文件较大时CSV文件出现问题

2024-09-15 16:25:20 发布

您现在位置:Python中文网/ 问答频道 /正文

我有一个大的tsv文件(~2.5Gb)。我遍历每一行,其中该行有6个选项卡。我获取每行的第一个选项卡,并将该行附加到基于第一个选项卡的csv文件中。目标是以基于主tsv行的csv文件排序的文件结束。你知道吗

这适用于小规模的文件,但当我在大文件上运行时,IPython控制台永远不会结束。我要保存到的文件看起来好像正在被填充,但当我打开它时,什么也不显示。你知道吗

import csv

file_path = ".../master.tsv"

with open(file_path, 'r') as masterfile:
    for line in masterfile:
        line_split = line.split("|")
        cik = line_split[0].zfill(10)

        save_path = ".../data-sorted/"
        save_path += cik + ".csv"

        with open(save_path, 'a') as savefile:
            wr = csv.writer(savefile, quoting=csv.QUOTE_ALL)
            wr.writerow(line_split)

Tags: 文件csvpathtsvsaveaswithline
2条回答

假设你有足够的内存,你最好在内存中对文件进行排序,比如把它放到字典里,然后一次把它写到磁盘上。如果I/O确实是您的瓶颈,那么您只需打开一次输出文件就可以获得很多好处。你知道吗

from collections import defaultdict
from os.path import join

file_path = ".../master.tsv"

data = collections.defaultdict(list)
with open(file_path, 'r') as masterfile:
    for line in masterfile:
        cik = line.split("|", 1)[0].zfill(10)
        data[cik].append(line)

for cik, lines in data.items():
    save_path = join(".../data-sorted", cik + ".csv")

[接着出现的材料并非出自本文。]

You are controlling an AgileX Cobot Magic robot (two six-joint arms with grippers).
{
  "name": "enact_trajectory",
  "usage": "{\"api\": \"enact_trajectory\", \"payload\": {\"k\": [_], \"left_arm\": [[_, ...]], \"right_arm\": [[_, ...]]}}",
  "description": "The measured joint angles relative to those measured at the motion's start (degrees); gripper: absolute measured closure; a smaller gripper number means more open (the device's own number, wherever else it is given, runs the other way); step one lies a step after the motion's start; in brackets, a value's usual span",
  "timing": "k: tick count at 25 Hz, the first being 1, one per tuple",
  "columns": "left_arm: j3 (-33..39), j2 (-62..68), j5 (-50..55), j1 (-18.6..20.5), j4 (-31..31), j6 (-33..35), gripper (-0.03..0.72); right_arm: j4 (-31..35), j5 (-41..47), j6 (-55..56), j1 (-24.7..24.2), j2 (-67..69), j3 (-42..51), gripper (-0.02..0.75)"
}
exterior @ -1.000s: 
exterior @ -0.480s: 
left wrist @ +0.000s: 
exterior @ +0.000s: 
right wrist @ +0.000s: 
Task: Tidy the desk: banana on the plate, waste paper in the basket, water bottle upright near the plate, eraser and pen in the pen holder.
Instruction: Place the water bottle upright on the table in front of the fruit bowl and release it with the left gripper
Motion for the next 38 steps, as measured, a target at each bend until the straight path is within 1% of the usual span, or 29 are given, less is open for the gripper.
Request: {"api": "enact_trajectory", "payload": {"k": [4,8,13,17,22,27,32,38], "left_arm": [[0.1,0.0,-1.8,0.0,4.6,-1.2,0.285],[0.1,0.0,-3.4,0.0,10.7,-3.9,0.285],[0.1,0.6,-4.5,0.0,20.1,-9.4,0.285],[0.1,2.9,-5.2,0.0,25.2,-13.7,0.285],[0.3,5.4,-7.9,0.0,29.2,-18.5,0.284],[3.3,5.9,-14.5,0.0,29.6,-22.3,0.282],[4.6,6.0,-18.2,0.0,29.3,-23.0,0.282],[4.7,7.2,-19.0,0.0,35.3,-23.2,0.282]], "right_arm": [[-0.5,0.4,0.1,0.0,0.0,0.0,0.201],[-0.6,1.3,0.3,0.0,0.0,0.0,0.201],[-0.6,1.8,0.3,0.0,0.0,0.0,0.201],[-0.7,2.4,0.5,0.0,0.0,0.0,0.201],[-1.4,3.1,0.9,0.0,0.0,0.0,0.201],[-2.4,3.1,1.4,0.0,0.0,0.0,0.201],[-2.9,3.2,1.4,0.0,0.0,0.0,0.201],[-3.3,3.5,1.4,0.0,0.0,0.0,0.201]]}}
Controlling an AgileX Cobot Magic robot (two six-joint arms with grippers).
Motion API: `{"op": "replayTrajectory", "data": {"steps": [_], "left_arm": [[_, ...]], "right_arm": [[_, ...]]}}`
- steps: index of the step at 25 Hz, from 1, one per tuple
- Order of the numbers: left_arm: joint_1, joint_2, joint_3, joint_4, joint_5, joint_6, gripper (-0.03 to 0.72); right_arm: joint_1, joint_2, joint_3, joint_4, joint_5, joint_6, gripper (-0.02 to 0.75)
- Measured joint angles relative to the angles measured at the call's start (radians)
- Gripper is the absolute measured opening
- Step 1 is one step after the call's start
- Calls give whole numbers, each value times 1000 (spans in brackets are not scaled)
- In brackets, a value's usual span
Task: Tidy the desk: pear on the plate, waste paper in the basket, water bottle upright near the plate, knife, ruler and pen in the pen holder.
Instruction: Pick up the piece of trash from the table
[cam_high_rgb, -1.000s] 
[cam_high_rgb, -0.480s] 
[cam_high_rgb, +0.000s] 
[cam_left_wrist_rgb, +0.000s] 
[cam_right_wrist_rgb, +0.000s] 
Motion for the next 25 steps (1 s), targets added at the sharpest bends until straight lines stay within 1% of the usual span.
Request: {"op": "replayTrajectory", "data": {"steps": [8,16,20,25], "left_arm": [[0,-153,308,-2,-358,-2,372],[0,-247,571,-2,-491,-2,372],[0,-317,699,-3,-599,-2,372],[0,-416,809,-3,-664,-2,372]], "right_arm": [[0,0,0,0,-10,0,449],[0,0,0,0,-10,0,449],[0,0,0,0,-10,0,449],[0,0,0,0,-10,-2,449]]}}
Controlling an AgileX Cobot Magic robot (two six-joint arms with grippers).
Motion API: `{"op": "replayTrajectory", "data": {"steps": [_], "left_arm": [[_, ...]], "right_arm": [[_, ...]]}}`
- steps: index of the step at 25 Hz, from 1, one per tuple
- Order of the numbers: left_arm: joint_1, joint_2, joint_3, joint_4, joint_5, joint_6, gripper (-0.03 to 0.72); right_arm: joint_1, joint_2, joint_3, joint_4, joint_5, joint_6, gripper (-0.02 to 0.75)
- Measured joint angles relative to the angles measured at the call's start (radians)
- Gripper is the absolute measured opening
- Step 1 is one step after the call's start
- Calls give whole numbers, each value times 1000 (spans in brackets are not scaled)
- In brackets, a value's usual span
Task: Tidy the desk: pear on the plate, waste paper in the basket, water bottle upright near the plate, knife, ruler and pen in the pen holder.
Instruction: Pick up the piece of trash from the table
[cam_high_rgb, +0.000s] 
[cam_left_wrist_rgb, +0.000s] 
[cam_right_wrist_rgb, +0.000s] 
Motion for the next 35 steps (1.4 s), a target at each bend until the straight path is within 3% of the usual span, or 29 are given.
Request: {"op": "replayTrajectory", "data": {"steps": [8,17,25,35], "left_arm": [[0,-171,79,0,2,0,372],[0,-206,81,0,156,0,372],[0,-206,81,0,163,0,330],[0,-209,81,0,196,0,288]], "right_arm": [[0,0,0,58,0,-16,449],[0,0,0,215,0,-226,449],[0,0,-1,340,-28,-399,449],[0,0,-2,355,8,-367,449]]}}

    with open(save_path, 'w') as savefile:
        wr = csv.writer(savefile, quoting=csv.QUOTE_ALL)
        for line in lines:
            wr.writerow(line.split("|"))

您可能没有足够的内存来加载整个文件。在这种情况下,您可以将其转储为块,如果块足够大,最终仍会为您节省大量的I/O。下面的分块方法非常快速和肮脏。你知道吗

from collections import defaultdict
from itertools import groupby
from os.path import join

chunk_size = 10000  # units of lines

file_path = ".../master.tsv"

with open(file_path, 'r') as masterfile:
    for _, chunk in groupby(enumerate(masterfile),
                            key=lambda item: item[0] // chunk_size):
        data = defaultdict(list)
        for line in chunk:
            cik = line.split("|", 1)[0].zfill(10)
            data[cik].append(line)
        for cik, lines in data.items():
            save_path = join(".../data-sorted", cik + ".csv")

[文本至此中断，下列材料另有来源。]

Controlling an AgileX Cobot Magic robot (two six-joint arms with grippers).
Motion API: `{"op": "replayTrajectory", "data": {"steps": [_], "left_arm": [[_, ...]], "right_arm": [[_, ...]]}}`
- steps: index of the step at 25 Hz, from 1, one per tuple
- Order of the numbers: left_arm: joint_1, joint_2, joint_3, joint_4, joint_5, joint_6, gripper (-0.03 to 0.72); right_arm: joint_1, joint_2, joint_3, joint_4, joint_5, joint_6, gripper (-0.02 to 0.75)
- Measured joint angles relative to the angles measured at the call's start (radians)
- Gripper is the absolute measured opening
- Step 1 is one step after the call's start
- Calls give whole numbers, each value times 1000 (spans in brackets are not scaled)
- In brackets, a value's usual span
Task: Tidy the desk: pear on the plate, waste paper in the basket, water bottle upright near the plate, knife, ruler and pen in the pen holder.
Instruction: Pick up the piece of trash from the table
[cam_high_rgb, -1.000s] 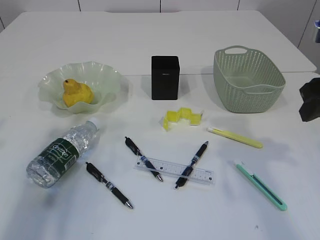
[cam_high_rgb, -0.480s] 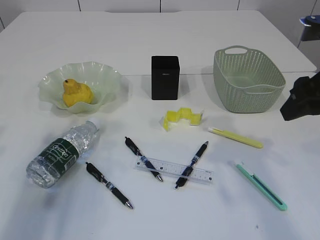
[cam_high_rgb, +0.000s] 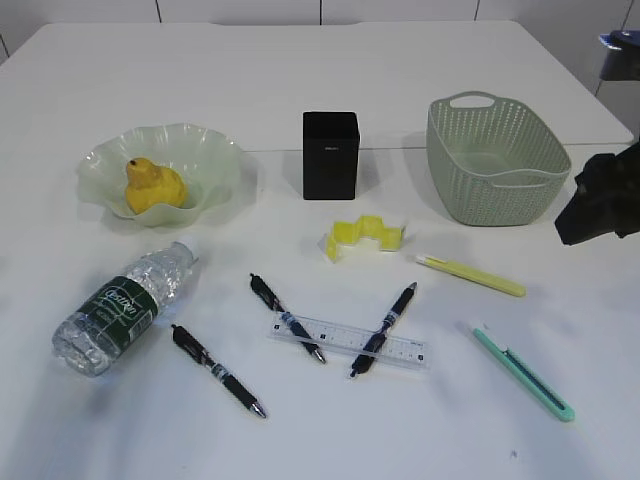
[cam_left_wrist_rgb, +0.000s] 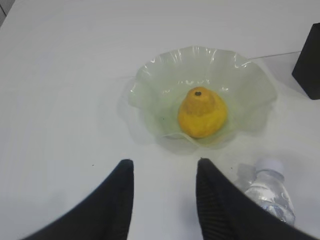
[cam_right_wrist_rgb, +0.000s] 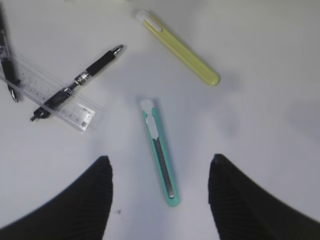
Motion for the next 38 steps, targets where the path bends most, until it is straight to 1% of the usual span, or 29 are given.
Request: {"op": "replayTrajectory", "data": {"steps": [3,5,9,12,17,24,28,32,38], "left_arm": [[0,-3,0,0,8,0,288],[0,-3,0,0,9,0,288],[0,-5,0,-25,12,0,287],[0,-7,0,-33,18,0,286],[0,-7,0,-35,40,0,286],[0,-7,0,-37,40,0,286],[0,-7,0,-37,40,0,286],[0,-7,0,-37,40,0,286],[0,-7,0,-37,43,0,286]], "right_arm": [[0,6,-1,0,4,128,449],[0,17,-2,0,6,175,449],[0,72,-17,-4,18,182,449],[0,132,-61,-13,50,179,449],[0,217,-194,-16,89,185,449],[13,369,-454,-20,224,217,449],[63,463,-598,-28,299,242,449],[123,555,-716,-56,311,291,449],[179,670,-820,-73,311,347,449]]}}
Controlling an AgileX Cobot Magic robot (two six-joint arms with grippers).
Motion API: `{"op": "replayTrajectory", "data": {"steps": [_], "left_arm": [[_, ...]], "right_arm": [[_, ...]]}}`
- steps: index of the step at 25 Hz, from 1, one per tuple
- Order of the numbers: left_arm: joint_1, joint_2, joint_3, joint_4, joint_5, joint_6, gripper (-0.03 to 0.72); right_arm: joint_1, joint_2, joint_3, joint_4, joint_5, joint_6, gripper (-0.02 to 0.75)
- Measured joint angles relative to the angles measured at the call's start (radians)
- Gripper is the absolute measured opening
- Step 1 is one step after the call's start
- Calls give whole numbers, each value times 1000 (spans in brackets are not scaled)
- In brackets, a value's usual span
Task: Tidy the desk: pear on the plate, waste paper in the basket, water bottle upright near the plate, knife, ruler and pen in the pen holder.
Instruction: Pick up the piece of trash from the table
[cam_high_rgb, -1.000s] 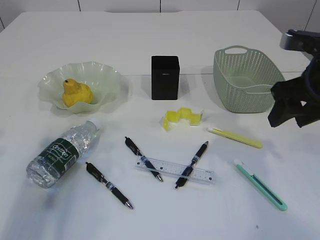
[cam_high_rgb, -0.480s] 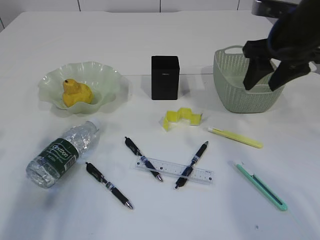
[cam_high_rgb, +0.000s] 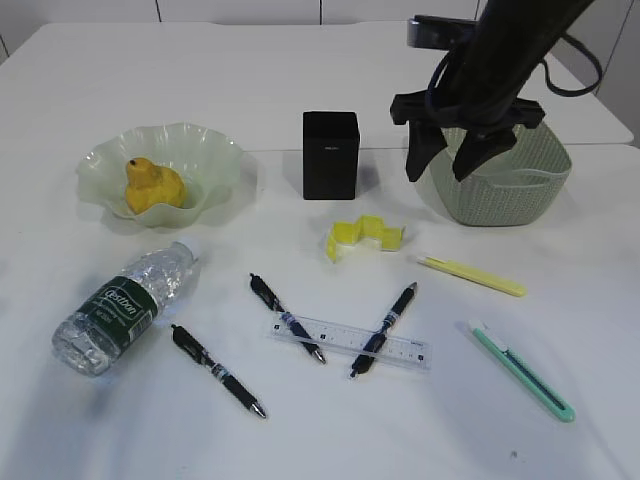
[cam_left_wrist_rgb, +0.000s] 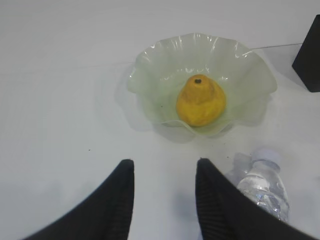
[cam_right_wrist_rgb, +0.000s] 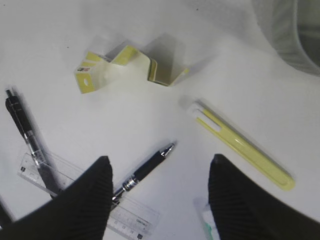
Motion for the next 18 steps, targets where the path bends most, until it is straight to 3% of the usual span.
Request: {"op": "replayTrajectory", "data": {"steps": [18], "left_arm": [[0,-1,0,0,13,0,286]], "right_arm": [[54,219,-206,-5,8,20,450]]}}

            with open(save_path, 'a') as savefile:
                wr = csv.writer(savefile, quoting=csv.QUOTE_ALL)
                for line in lines:
                    wr.writerow(line.split("|"))

你的代码是非常低效的,因为它打开并附加了它所处理的输入文件的每一行的数据,如果输入文件那么大的话,这将是非常多的次数(因为这样做所需要的操作系统调用相对较慢)。你知道吗

另外,我注意到你的代码中至少有一个bug,那就是:

save_path += cik + ".csv"

它只会让save_path越来越长…不是需要的。你知道吗

不管怎样,这里有一个工作速度应该更快的方法,尽管处理这么大的文件可能还需要相当长的时间。它通过缓存中间结果来加快进程。它只打开不同的输出csv文件,并尽可能不频繁地创建它们相应的csv.writer对象,第一次需要它们,并且只有在它们因为缓存达到其最大长度而关闭时才需要它们。你知道吗

请注意,缓存可能会消耗大量内存,这取决于有多少个唯一的csv输出文件以及可以同时打开多少个文件,但使用大量内存是它运行速度更快的原因。您需要四处玩,手动调整MAX_OPEN值,以找到速度和内存使用之间的最佳折衷,同时保持在操作系统允许一次打开多少文件的限制之下。你知道吗

还要注意的是,通过更智能地选择要关闭的现有文件条目,而不是随机选择一个(打开的)条目,可以使它的工作更加高效。然而,这样做是否真的有用取决于输入文件中的数据是否有任何有利的分组或其他顺序。你知道吗

import csv
import os
import random

class CSVWriterCache(dict):
    """ Dict subclass to cache pairs of csv files and associated
        csv.writers. When a specified maximum number of them already
        exist, a random one closed, but an entry for it is retained
        and marked "closed" so it can be re-opened in append mode
        later if it's ever referenced again. This limits the number of
        files open at any given time.
    """
    _CLOSED = None  # Marker to indicate that file has seen before.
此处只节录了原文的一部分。